Жизнь и судьба — страница 136 из 168

— Ты моя слабость, Надя, — сказала Евгения Николаевна. — Вот как Сережа у бабушки, так ты для меня.

— Ничего, папа, мы прокормим тебя, — сказала Надя.

— Кто это — мы? — спросил Штрум. — Ты со своим лейтенантом? Помой руки после школы.

— С кем это мама там разговаривает?

— С Марьей Ивановной.

— Тебе нравится Марья Ивановна? — спросила Евгения Николаевна.

— По-моему, это лучший человек в мире, — сказала Надя, — я бы на ней женилась.

— Добрая, ангел? — насмешливо спросила Евгения Николаевна.

— А вам, тетя Женя, она не понравилась?

— Я не люблю святых, в их святости бывает скрыта истерия, — сказала Евгения Николаевна. — Предпочитаю им открытых стерв.

— Истерия? — спросил Штрум.

— Клянусь, Виктор, это вообще, я не о ней.

Надя пошла на кухню, а Евгения Николаевна сказала Штруму:

— Жила я в Сталинграде, был у Веры лейтенант. Вот и у Нади появился знакомый лейтенант. Появился и исчезнет! Так легко они гибнут. Витя, так это печально.

— Женечка, Женевьева, — спросил Штрум, — вам действительно не понравилась Марья Ивановна?

— Не знаю, не знаю, — торопливо сказала она, — есть такой женский характер — якобы податливый, якобы жертвенный. Такая женщина не скажет: «Я сплю с мужиком, потому что мне хочется этого», а она скажет: «Таков мой долг, мне его жалко, я принесла себя в жертву». Эти бабы спят, сходятся, расходятся потому, что им того хочется, но говорят они совсем по-другому: «Это было нужно, так велел долг, совесть, я отказалась, я пожертвовала». А ничем она не жертвовала, делала, что хотела, и самое подлое, что эти дамы искренне сами верят в свою жертвенность. Таких я терпеть не могу! И знаете почему? Мне часто кажется, что я сама из этой породы.
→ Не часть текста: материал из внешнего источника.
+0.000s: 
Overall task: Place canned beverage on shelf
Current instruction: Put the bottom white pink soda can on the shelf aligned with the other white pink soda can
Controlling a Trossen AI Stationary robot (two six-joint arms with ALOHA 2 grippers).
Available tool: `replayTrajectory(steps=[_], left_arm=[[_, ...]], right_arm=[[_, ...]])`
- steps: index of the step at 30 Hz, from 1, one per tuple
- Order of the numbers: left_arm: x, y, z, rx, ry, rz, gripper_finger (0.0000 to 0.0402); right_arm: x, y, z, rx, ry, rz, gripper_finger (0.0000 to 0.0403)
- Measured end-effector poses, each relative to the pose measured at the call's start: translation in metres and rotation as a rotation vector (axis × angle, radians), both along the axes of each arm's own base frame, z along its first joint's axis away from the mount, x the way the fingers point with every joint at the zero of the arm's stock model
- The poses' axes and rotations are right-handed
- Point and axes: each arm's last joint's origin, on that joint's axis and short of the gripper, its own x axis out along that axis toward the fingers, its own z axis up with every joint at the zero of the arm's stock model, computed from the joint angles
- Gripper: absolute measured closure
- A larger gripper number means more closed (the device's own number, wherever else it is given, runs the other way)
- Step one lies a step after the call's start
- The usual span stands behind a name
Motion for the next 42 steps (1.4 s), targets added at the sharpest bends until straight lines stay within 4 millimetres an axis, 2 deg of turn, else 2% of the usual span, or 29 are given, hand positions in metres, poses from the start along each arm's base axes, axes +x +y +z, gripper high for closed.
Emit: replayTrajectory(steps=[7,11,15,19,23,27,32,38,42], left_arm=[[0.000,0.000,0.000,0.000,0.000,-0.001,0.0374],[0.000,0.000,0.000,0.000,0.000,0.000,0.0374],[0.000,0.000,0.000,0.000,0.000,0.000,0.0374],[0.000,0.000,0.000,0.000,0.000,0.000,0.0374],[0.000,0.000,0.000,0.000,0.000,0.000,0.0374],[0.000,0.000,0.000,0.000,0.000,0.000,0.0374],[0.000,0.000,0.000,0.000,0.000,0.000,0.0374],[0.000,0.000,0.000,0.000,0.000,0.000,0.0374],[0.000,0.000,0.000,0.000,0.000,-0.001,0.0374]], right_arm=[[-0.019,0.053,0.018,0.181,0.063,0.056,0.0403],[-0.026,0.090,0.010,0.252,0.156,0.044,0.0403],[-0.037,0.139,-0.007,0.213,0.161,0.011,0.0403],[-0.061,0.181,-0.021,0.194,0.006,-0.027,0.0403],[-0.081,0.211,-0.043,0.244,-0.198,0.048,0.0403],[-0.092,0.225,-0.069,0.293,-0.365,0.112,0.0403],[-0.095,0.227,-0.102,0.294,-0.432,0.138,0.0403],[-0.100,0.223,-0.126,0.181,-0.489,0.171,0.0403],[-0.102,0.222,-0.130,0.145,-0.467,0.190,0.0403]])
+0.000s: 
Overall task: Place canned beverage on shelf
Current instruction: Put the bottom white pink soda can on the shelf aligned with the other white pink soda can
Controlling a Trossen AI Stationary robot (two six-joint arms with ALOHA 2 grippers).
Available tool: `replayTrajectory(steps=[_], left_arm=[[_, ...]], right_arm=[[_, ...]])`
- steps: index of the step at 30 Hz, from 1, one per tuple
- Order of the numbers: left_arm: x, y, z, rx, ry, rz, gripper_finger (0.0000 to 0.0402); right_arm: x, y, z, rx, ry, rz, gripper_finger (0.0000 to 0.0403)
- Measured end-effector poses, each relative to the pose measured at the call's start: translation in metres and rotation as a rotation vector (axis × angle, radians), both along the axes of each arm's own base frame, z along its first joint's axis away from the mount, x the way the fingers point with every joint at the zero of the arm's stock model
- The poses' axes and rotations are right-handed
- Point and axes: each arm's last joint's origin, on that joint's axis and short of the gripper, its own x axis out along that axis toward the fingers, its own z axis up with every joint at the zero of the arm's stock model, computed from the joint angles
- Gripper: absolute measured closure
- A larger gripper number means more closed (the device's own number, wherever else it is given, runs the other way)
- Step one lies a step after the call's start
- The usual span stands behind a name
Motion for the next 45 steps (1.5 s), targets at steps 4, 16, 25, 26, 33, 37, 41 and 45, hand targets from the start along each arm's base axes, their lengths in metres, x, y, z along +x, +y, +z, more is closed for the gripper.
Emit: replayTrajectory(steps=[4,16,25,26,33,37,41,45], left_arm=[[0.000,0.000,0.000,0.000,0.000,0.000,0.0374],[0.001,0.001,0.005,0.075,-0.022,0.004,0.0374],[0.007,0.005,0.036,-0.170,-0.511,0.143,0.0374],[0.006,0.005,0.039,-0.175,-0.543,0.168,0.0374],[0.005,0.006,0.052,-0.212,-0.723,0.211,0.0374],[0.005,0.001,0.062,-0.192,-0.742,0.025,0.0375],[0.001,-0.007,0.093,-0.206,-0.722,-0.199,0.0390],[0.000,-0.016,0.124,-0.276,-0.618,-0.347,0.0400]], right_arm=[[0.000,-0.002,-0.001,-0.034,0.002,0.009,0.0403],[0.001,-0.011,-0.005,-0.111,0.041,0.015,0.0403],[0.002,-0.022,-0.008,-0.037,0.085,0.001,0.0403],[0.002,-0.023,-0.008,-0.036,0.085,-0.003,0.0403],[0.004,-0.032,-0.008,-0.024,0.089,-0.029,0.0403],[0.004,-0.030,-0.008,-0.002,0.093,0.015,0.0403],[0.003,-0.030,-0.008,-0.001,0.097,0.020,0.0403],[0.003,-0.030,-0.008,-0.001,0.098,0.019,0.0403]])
За обедом Марья Ивановна сказала Жене:

— Евгения Николаевна, если разрешите, я могу пойти вместе с вами. У меня есть печальный опыт в этих делах. Да и вдвоем как-то легче.

Женя, смутившись, ответила:

— Нет-нет, спасибо большое, уж эти дела надо делать в одиночку. Тут тяжесть ни с кем не разделишь.

Людмила Николаевна искоса посмотрела на сестру и, как бы объясняя ей свою откровенность с Марьей Ивановной, сказала:

— Вот вбила себе Машенька в голову, что она тебе не понравилась.

Евгения Николаевна ничего не ответила.

— Да-да, — сказала Марья Ивановна. — Я чувствую. Но вы меня простите, что я это говорила. Ведь — глупости. Какое вам дело до меня. Напрасно Людмила Николаевна сказала. А теперь получилось, точно я напрашиваюсь, чтобы вы изменили свое впечатление. А я так просто. Да и вообще…

Евгения Николаевна неожиданно для себя совершенно искренне сказала:

— Да что вы, милая вы, да что вы. Я ведь в таком расстройстве чувств, вы меня простите. Вы хорошая.

Потом, быстро поднявшись, она сказала:

— Ну, дети мои, как мама говорит: «Мне пора!»

27

На улице было много прохожих.

— Вы спешите? — спросил он. — Может быть, снова пойдем в Нескучный?

— Что вы, уже люди возвращаются со службы, а мне нужно поспеть к приходу Петра Лаврентьевича.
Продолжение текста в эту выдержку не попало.